I just read a great summary by Robin Good of the mire internet security seems to be in. He followed this up with a discussion on the lack of security infastructure and how a PKI could help. I am relativley new to the field of internet security so many of these problems are just something that has to be dealt with. It has gotten to the point where the security onion¹ barley fits in my cupboard. We need some serious researchinto protocols of the future. I imagine a sort of world where you identify yourself and then everything that occurs is authenticated maybe even to the point of CPU cycles (an extreme), but this would require some form of comman infastructure for us to auth to.

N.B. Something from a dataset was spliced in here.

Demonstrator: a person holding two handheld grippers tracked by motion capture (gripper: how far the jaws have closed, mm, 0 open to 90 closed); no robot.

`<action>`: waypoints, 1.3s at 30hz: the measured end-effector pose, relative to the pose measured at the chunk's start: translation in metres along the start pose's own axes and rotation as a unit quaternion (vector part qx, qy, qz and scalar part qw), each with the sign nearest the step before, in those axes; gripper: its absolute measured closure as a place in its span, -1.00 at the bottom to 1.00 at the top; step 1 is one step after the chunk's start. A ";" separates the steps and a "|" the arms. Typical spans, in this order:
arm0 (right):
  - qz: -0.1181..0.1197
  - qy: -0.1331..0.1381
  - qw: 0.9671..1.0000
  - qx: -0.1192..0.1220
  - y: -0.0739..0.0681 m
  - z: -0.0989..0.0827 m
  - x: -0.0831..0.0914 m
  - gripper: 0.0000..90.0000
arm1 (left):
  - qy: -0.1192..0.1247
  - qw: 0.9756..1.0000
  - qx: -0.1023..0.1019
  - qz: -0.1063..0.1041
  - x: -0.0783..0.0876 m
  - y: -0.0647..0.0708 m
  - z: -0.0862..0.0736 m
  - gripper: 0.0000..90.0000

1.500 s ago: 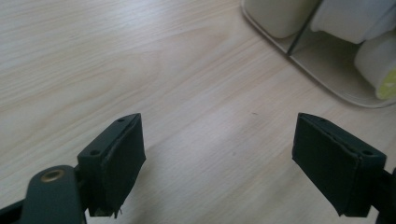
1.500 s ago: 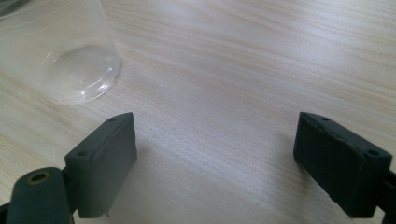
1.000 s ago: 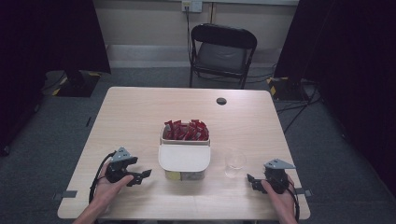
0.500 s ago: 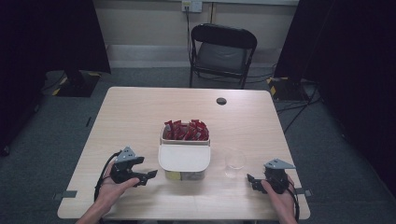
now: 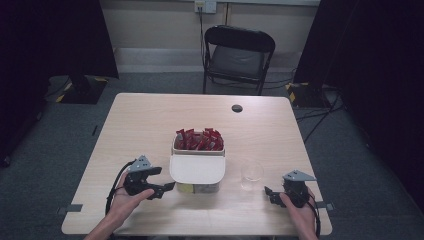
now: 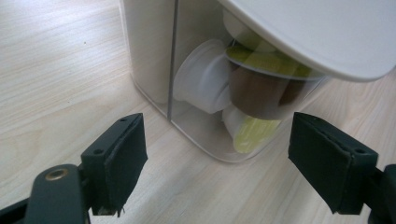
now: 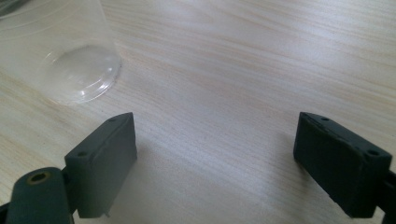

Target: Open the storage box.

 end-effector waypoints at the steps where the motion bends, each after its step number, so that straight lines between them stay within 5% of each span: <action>1: 0.000 0.000 1.000 0.000 0.000 0.000 0.000 -0.72 | 0.002 1.000 0.001 -0.002 0.000 0.001 0.001 -0.58; 39: 0.000 0.000 1.000 0.000 0.000 0.000 0.000 -0.72 | 0.034 0.999 -0.005 -0.024 0.013 0.003 0.029 -0.63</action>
Point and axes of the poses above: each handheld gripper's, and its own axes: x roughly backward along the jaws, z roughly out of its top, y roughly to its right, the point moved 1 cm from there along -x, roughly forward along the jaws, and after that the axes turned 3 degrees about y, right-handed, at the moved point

Some massive thought and research is needed². I hope my supervisor is reading this.

Good quotation:
'It seems that everyone is so completely numbed by Microsoft smooth and systematic release of security patches, that the new mantra for feeling OK when it comes to Internet security is simply: "SP2 and automatic updates, with a sprinkle of good anti-virus, anti-spyware and a slice of anti-malware software tools is all (!) you need to keep Internet threats at bay".'

¹An idealised defense strategy using layered defense in depth, where each layer corresponds to a layer on the onion.

²Two of my fellow researchers are working towards this goal. Russell Cloran is looking into trust issues on the semantic web, while Yusuf Motara, is looking at in-kernel, cryptographic verification of binaries. We need more of this kind of work.